--- Collected data ---
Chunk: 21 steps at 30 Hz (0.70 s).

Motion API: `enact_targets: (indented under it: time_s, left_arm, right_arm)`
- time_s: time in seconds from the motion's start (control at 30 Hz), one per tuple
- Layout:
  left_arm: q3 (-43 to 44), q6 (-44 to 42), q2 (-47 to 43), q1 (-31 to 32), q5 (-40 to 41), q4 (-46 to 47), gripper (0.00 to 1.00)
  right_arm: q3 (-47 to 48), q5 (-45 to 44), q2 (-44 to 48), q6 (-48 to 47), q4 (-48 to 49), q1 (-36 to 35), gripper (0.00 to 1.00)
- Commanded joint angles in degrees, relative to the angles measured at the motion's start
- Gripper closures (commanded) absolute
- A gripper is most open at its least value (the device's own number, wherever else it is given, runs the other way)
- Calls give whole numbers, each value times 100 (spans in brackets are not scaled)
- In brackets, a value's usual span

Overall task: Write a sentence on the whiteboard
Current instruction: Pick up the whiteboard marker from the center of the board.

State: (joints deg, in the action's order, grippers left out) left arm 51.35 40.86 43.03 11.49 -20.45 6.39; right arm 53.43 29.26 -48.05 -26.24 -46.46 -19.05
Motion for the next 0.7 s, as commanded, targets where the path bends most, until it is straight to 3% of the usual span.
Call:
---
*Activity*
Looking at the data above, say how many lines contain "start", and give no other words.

*Written answer*
2